Nous devons être quelques dizaines de millions de Français heureux que cette année 2013 se termine enfin. Elle a été épouvantable. La France a continué à s’enfoncer dans ce qu’« ils » appellent « la crise » mais qui n’est rien d’autre que la pire des déliquescences et les Français ont vu non seulement leurs revenus s’effondrer au-delà du supportable mais leur avenir disparaitre.
Pendant ces douze mois, nos dirigeants ont tout raté. Le chômage, la précarité, les impôts, les déficits, la dette, l’insécurité ont encore augmenté. Aucune des promesses n’a été tenue, ni à propos de la croissance, du redressement productif, ni en ce qui concerne les innombrables grandes réformes qui s’imposent. Hollande et son équipe ont continué à patauger lamentablement, arc-boutés sur leur idéologie d’un autre siècle, déniant toutes les réalités et ignorant, voire méprisant les Français.
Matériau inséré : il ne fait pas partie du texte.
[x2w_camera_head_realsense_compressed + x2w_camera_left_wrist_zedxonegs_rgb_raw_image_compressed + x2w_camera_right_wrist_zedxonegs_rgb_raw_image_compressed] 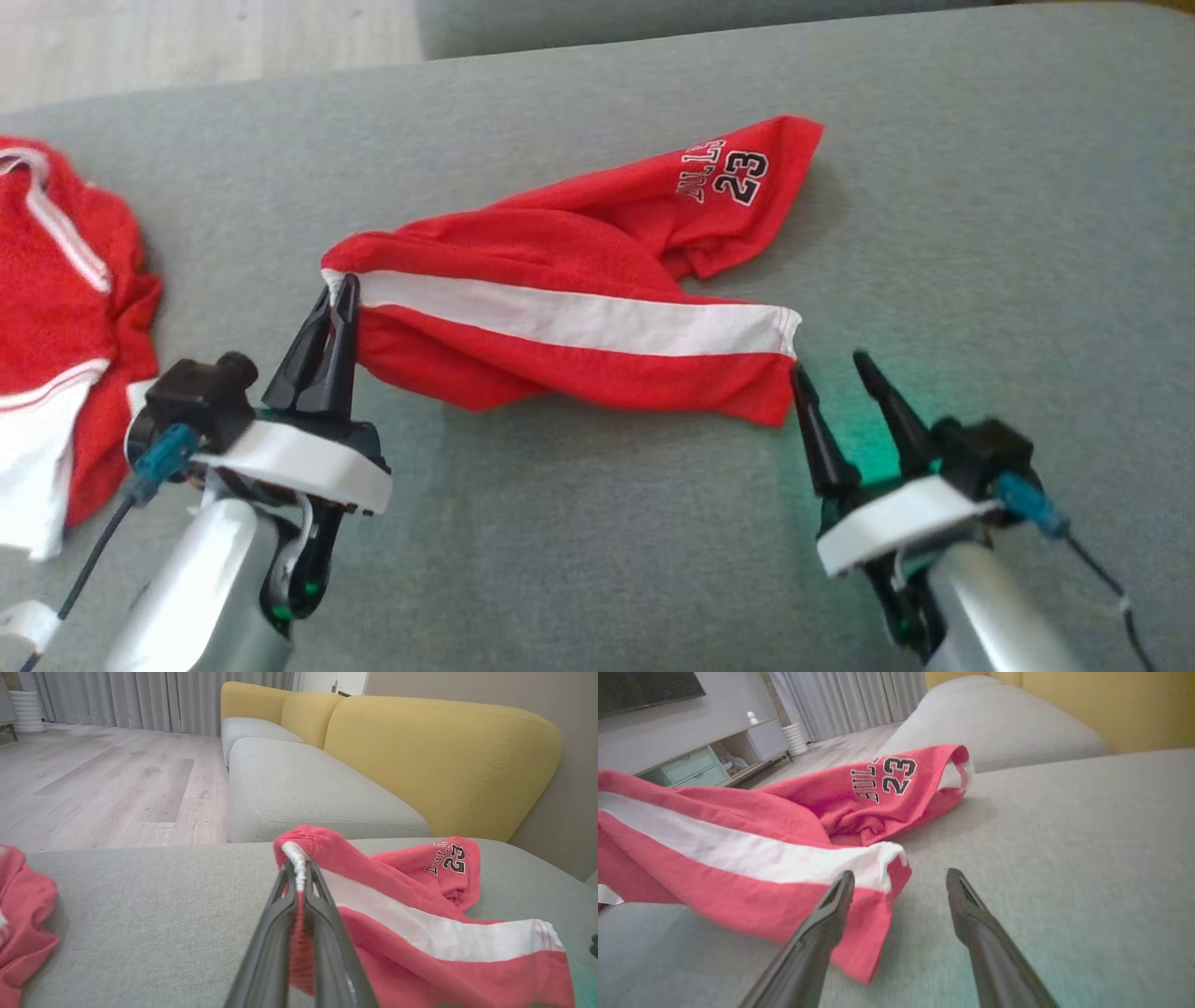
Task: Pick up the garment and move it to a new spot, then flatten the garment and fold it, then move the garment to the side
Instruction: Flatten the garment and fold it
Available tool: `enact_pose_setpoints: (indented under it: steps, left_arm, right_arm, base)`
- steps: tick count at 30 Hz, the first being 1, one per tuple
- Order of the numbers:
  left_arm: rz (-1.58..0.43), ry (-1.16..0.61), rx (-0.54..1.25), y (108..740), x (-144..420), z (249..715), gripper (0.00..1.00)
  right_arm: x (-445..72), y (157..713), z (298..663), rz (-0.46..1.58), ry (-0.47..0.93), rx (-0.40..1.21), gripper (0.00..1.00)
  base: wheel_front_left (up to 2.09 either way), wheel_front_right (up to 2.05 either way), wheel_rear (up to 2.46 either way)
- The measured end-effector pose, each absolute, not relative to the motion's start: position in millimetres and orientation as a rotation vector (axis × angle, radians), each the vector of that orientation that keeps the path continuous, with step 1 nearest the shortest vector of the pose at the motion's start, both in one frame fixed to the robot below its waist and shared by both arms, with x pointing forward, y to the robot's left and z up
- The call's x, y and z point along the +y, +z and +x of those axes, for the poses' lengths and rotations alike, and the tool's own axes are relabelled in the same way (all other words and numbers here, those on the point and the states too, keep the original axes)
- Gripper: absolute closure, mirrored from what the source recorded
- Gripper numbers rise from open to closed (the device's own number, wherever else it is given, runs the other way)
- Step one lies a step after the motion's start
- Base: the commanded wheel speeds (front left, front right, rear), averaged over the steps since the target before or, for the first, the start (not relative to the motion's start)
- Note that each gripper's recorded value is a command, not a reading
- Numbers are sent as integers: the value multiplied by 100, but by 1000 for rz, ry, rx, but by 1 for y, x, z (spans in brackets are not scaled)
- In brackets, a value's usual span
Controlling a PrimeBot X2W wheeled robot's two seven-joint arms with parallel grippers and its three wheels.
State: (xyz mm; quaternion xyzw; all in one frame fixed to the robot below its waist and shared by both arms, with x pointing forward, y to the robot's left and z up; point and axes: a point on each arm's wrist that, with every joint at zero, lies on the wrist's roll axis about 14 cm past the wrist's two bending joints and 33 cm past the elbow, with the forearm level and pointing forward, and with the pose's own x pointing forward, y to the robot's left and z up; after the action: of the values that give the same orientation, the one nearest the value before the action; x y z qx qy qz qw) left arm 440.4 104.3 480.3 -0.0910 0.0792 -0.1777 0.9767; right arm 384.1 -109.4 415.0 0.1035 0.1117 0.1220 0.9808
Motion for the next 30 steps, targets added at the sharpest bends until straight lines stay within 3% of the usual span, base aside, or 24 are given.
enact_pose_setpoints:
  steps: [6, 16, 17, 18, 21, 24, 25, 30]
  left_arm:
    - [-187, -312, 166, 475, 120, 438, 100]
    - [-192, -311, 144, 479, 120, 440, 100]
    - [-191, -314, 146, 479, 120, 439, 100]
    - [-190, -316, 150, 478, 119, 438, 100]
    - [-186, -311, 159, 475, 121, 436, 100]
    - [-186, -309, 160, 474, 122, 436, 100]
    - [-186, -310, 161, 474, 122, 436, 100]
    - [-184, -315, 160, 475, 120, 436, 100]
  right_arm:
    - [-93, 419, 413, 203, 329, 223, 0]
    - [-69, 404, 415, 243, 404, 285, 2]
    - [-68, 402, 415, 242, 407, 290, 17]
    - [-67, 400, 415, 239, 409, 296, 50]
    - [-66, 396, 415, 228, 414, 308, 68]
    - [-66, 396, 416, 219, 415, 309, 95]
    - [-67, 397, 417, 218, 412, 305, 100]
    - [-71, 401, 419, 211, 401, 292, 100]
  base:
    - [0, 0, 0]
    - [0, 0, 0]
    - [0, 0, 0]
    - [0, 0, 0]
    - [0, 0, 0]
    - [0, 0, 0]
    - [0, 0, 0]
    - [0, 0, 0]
Il faut reconnaitre que ceux qui devraient faire fonction d’opposition n’ont pas été plus brillants. Dans leur bulle, à quelques années-lumière des problèmes des Français, Fillonistes et Copéistes ont continué à s’étriper comme des chiffonniers et, au centre, Borloo et Bayrou n’ont même pas réussi leur mariage… pour tous.
En fait, la seule nouveauté de l’année a été ce qu’on pourrait considérer comme un premier réveil de la base, de la piétaille, des sans-grades. Le début d’un sursaut qui pourrait laisser espérer que la brave bête vit encore. Les Bonnets rouges, les pigeons, les tondus, les étranglés, les excédés sont descendus dans la rue, spontanément ou du moins sans suivre les mots d’ordre d’aucun syndicat officiel ou d’aucune organisation politique. Et ils ont réussi à faire reculer à plusieurs reprises le gouvernement, il est vrai, chancelant au milieu de ses querelles d’égos et dans la Berezina des sondages.
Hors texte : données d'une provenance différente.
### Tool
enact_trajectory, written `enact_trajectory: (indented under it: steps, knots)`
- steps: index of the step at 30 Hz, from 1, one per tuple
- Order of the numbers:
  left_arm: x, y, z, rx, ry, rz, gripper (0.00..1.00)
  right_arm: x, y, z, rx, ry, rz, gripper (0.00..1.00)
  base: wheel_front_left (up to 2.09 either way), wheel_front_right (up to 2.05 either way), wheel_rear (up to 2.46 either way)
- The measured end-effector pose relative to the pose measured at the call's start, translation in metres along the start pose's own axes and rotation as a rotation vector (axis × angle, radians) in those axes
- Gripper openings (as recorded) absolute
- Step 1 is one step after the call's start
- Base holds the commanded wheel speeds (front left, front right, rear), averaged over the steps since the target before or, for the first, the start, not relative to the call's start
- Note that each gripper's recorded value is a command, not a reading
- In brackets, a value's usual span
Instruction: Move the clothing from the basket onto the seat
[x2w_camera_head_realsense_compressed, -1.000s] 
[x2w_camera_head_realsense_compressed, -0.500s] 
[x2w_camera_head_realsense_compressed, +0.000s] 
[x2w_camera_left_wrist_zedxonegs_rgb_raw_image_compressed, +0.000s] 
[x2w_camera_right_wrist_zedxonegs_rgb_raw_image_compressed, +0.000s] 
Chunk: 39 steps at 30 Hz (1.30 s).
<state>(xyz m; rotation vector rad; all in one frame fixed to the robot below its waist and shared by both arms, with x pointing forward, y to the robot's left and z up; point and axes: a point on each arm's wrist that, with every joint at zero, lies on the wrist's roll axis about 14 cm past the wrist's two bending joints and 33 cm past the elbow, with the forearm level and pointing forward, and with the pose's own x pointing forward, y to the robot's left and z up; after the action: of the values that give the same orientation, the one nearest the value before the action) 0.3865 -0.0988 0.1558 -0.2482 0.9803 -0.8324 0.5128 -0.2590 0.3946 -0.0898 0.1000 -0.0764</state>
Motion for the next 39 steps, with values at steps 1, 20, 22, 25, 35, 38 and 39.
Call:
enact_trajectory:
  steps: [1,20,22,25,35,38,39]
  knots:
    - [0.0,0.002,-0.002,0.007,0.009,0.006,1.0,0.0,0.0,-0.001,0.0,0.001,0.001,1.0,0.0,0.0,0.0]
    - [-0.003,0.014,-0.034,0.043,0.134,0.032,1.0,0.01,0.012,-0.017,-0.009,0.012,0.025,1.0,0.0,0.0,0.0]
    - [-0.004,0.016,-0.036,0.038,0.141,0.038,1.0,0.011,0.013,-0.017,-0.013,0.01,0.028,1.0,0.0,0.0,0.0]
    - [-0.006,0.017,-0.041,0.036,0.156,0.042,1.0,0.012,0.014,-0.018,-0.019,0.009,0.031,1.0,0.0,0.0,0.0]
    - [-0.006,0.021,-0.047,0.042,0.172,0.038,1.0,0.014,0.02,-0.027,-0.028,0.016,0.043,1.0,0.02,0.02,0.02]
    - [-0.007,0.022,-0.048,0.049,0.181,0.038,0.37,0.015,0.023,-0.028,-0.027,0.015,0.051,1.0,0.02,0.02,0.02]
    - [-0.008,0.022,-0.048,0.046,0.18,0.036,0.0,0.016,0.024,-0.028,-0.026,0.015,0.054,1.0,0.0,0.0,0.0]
Par moments, l’atmosphère était prérévolutionnaire. Ces sans-culottes n’avaient pas de programme bien précis, n’étaient ni de droite ni de gauche, mais voulaient simplement tout faire sauter, le pouvoir, le régime, le système, quitte pour certains, les Bonnets rouges, à ne même plus vouloir du drapeau français et à arborer celui de leur province.
Les reculades de Hollande ont un peu apaisé les choses mais il est évident que le peuple ressortira bientôt de ses chaumières avec ses fourches à la main car ces « braves gens » exigent beaucoup plus que la suspension de l’écotaxe. Ils veulent une autre France, avec une autre politique, et ne supportent plus les marionnettes au pouvoir. Ils veulent ce que Hollande leur avait promis : le changement, ce qui, maintenant vu la situation du pays, signifie faire table rase et… « tout foutre en l’air ».
Le président de la République s’imagine, bien naïvement, qu’en sortant de son chapeau des chiffons rouges il fera oublier aux Français qu’il est incapable de faire face à la catastrophe. Reprenant les vieux « trucs » éculés de Mitterrand avec l’opération « Touche pas à mon pote » ou l’affaire de Carpentras, il fait mine de s’affoler devant la montée de l’extrême-droite qui menacerait la démocratie et fait d’un comique de banlieue un danger pour les valeurs de la République.
Les Français ne sont plus dupes, après l’avoir été si longtemps. Le danger fasciste, la pieuvre raciste, l’hydre antisémite, l’hyène xénophobe ne font plus recette. Et d’ailleurs cette gauche, toujours adepte de la lutte des classes et du communautarisme, est sans doute la plus mal placée pour prétendre défendre les vraies valeurs de la République.
Bref, nous sommes contents d’en avoir fini avec 2013 mais nous n’en avons pas fini avec « eux » et il n’y a aucune chance que les claques que les Français vont leur donner lors des deux élections de 2014 changeront grand-chose.
Sans avoir peur du ridicule, disons que notre (toute) petite consolation est de nous retrouver dans notre petit « club » pour râler entre nous. Sans nous être jamais rencontrés, sans être toujours d’accord entre nous, nous avons, au fil des mois, tissé des liens de complicité et même d’amitié. Entre « gens de bonne compagnie ». A tous et à chacun, tous mes vœux de bonne année… malgré tout.